I was in Chicago during the NFL draft a few weeks ago, not as a potential player of course, but to meet with consumer direct lending executives from around the country for a Stratmor workshop. The event focused, in part, on the strong growth that this channel is seeing in both refinance and purchase volume. This represents a big opportunity or a threat for lenders, as such a change will create winners and losers in the future.
Being there for the NFL draft, I couldn't help but notice there was another tale of winning and losing taking place, as franchises compete to draft the hottest talent in pursuit of creating a winning team. It's kind of like what we do in the mortgage business except our players are all free agents, mostly discards and cuts from other teams.
Shortly after we were talking about what it would take to win in the consumer direct lending business, the NFL finally took action against Tom Brady and the New England Patriots for yet another rule infraction, indicating, perhaps, a cultural problem that might exist with this professional sports franchise. I can already sense angry fingers reaching for keyboards, but we all know about deflategate and the team's past infractions. The question that struck me was: is there a lesson here for our industry?
It's about culture, made clear by a pattern of behavior. Is it that big a deal that somebody took some air out of the game balls? Probably not. Did it have a big enough impact on the game to guarantee a Patriots win? Probably not. Does it demonstrate a culture that drives them to do anything in order to succeed? I think it does.
So, the question becomes: are we building similar teams that will do anything to get the next loan closed? And how does culture play a part in that?
Federal regulators have written rules and levied fines that seem intent on changing the culture of our industry. The shame is that it had to come to this before we realized that doing anything to get the next loan through was not appropriate. It seems like someone could have guessed that not verifying income would lead to problems. And creating exotic mortgage programs, and ignoring ability to repay, would be like drafting football players with no proven record or ability to play the game. No one in the NFL does that, (other than my hometown team in Washington, D.C.). But when risks are ignored, and a culture of "do anything to win" is created, the regulatory pendulum often swings all the way back.
Now, we're operating in an environment where our expenses have bloated out of control as we try to mitigate our risks by checking checkers and adding more documentation layers to our deals. Has our culture now swung back too far in the other direction? Are we now too conservative to profit from the opportunities that exist in the marketplace? Are we too afraid to perform the function our businesses were formed to perform?
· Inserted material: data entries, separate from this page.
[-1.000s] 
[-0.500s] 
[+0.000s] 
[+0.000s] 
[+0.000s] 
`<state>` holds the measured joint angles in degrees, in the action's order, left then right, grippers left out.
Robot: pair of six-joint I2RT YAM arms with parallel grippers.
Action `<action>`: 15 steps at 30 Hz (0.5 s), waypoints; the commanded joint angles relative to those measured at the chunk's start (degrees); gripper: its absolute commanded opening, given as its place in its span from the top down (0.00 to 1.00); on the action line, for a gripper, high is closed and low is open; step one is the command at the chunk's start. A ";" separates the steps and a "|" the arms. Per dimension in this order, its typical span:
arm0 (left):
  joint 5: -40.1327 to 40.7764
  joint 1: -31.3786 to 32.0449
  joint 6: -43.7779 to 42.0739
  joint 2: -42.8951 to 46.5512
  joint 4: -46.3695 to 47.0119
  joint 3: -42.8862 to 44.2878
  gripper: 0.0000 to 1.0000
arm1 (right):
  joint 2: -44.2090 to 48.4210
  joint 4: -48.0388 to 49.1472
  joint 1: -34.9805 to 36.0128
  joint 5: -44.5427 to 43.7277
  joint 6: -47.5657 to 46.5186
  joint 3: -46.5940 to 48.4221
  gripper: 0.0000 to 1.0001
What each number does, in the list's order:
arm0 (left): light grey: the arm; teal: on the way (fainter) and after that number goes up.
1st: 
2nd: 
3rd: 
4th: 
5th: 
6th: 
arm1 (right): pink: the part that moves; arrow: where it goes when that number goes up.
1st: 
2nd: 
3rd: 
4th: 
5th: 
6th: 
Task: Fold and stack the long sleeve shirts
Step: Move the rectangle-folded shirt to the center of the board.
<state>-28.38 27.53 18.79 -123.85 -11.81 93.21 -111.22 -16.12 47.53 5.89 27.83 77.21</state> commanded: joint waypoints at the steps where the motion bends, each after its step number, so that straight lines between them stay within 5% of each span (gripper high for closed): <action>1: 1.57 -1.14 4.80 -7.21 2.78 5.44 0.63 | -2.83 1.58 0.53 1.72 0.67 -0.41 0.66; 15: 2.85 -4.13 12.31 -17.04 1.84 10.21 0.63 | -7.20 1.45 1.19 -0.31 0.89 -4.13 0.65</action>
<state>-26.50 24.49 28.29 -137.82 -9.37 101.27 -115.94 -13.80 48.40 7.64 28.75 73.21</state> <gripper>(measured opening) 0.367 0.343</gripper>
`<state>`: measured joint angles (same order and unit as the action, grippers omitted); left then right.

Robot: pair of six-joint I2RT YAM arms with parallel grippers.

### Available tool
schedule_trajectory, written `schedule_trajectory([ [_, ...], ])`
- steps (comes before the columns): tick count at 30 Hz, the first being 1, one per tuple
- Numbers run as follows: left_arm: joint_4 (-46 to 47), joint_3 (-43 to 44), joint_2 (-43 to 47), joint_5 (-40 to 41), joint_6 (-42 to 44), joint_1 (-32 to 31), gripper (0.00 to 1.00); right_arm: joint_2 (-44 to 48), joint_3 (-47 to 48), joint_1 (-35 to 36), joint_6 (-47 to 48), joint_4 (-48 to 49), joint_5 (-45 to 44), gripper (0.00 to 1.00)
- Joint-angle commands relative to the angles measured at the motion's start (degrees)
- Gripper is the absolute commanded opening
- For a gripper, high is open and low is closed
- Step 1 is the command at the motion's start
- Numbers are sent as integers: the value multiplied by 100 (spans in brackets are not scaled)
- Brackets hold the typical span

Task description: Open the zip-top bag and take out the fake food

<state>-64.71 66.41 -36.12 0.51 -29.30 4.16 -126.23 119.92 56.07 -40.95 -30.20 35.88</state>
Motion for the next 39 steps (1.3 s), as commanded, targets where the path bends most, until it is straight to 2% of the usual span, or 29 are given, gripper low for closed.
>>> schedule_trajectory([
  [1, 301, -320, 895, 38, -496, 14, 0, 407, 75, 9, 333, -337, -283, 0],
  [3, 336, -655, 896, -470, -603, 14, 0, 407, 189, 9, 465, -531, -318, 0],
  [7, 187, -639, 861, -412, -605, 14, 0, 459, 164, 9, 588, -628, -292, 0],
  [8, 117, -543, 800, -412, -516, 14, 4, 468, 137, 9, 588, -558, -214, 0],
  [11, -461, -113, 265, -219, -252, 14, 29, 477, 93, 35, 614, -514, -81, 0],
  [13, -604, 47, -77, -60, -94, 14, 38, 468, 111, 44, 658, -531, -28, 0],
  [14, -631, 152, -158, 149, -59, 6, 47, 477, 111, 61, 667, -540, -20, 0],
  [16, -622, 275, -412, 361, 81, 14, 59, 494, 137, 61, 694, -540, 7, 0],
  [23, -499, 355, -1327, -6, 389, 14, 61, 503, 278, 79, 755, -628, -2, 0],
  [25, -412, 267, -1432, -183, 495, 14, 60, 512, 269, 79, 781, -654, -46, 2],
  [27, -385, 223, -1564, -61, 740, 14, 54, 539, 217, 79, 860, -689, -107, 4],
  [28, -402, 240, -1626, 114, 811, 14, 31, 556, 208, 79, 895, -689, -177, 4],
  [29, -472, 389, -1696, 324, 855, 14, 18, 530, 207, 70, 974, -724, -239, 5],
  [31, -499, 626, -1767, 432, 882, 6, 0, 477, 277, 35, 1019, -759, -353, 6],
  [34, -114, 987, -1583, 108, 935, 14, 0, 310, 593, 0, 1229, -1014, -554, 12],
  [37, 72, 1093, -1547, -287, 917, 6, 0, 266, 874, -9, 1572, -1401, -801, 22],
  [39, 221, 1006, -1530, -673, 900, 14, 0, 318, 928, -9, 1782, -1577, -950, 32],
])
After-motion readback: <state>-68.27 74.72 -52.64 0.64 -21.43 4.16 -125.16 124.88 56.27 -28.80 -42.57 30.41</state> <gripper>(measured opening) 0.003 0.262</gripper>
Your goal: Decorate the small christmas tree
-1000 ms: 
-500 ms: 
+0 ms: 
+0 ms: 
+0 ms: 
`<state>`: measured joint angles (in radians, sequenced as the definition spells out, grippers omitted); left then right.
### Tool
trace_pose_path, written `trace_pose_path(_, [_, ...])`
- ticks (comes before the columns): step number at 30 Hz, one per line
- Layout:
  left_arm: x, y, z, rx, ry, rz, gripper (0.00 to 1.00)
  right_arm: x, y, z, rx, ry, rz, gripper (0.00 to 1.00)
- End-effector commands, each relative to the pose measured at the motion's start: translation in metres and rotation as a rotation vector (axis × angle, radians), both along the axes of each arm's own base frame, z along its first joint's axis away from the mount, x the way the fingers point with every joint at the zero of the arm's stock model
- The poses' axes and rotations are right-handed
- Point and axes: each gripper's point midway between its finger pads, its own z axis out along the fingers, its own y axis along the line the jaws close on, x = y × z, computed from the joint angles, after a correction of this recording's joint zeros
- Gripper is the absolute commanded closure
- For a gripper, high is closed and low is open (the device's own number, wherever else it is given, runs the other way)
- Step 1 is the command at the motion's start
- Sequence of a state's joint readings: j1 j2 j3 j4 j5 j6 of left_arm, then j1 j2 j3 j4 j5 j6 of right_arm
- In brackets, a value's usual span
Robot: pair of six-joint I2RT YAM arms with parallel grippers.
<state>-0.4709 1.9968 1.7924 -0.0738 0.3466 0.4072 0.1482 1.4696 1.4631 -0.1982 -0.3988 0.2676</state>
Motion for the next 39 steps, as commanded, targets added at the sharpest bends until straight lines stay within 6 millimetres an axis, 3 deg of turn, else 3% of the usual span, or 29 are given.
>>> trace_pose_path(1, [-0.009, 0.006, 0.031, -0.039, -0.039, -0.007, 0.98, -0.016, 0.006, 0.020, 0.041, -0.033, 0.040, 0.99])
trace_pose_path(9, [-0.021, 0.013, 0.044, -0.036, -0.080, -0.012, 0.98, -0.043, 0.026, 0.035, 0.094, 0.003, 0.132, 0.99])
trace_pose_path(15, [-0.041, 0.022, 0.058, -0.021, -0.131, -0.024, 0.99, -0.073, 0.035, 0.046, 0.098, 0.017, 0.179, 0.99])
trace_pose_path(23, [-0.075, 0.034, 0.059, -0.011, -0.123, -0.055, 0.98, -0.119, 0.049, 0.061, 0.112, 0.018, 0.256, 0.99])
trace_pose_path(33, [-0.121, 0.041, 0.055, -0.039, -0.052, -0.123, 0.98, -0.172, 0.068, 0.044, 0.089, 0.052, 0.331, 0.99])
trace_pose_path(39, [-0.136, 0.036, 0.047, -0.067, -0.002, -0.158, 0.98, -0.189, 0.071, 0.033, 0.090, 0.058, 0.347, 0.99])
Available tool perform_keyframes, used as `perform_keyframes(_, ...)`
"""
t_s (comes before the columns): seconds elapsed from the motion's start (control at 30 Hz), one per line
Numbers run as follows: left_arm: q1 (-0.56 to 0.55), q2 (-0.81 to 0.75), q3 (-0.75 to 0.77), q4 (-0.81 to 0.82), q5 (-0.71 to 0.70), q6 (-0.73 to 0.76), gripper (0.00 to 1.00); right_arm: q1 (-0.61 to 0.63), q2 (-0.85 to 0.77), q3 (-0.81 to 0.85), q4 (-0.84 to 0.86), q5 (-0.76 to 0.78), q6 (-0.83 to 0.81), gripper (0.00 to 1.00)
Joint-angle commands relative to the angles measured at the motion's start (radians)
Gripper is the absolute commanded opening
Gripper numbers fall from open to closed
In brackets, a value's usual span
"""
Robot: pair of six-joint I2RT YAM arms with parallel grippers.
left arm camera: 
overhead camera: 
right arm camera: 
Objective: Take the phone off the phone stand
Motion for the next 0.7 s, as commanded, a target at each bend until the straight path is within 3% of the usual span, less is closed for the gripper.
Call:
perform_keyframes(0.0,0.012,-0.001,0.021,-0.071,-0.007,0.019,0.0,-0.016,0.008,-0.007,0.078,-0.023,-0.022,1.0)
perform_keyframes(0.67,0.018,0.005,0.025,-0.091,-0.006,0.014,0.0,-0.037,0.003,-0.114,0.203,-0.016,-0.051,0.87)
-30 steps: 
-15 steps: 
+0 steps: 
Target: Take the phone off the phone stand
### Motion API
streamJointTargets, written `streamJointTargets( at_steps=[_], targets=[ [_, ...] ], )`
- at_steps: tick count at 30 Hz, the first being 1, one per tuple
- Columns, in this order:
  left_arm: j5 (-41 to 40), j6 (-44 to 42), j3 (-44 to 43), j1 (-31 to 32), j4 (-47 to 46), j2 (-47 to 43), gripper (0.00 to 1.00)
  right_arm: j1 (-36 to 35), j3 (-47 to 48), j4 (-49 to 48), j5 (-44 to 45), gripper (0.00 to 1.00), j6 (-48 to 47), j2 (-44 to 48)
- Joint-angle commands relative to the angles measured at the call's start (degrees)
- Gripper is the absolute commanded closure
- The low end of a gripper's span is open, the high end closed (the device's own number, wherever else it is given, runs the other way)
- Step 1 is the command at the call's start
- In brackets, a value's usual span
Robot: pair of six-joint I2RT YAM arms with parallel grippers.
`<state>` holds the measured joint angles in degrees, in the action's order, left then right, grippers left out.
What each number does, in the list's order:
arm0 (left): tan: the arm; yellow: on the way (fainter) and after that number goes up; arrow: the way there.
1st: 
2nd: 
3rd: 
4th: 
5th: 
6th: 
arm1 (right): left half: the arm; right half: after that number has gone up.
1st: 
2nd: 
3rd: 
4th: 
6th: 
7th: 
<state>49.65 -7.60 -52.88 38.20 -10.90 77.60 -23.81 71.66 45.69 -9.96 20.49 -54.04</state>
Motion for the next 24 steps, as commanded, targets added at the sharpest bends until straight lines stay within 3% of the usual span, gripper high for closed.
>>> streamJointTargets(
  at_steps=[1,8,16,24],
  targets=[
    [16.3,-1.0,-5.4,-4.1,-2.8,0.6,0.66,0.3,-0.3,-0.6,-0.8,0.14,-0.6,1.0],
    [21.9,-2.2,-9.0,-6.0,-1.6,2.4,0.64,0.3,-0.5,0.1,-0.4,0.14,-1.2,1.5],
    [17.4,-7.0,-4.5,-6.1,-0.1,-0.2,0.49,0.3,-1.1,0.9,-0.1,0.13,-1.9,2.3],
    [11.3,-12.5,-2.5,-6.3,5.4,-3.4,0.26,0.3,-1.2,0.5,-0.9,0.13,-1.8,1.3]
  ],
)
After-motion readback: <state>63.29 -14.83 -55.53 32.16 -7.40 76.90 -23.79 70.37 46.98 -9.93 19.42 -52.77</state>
Dampening the effect of this wildly swinging pendulum is important and for an example of how to do that, we can look to the NFL. The league didn't write a bunch of new rules in response to the Patriot's infractions. Their rules, like our own industry's, were already on the books. All they did was enforce them. Of course, it now looks like the NFL has taken a page from the Consumer Financial Protection Bureau's playbook and may lay down a fine that seems extreme given the nature of the actual infraction. But at least they are not creating a new rule about the inflation of balls or implementing other equipment restrictions that will end up hurting the game and players.
On the other hand, the penalty isn't just for letting the air out of a few game balls; it's about creating a culture where people are willing to do anything it takes to win. We should take care not to duplicate that mistake. After all, if you build a culture of success, where integrity is expected, recognized and rewarded, then good results will follow. Although the Patriots are obviously a winning team, perhaps the lesson is that winning at any cost can be costly indeed.
Garth Graham is a partner with Stratmor Group and has over 25 years of mortgage experience.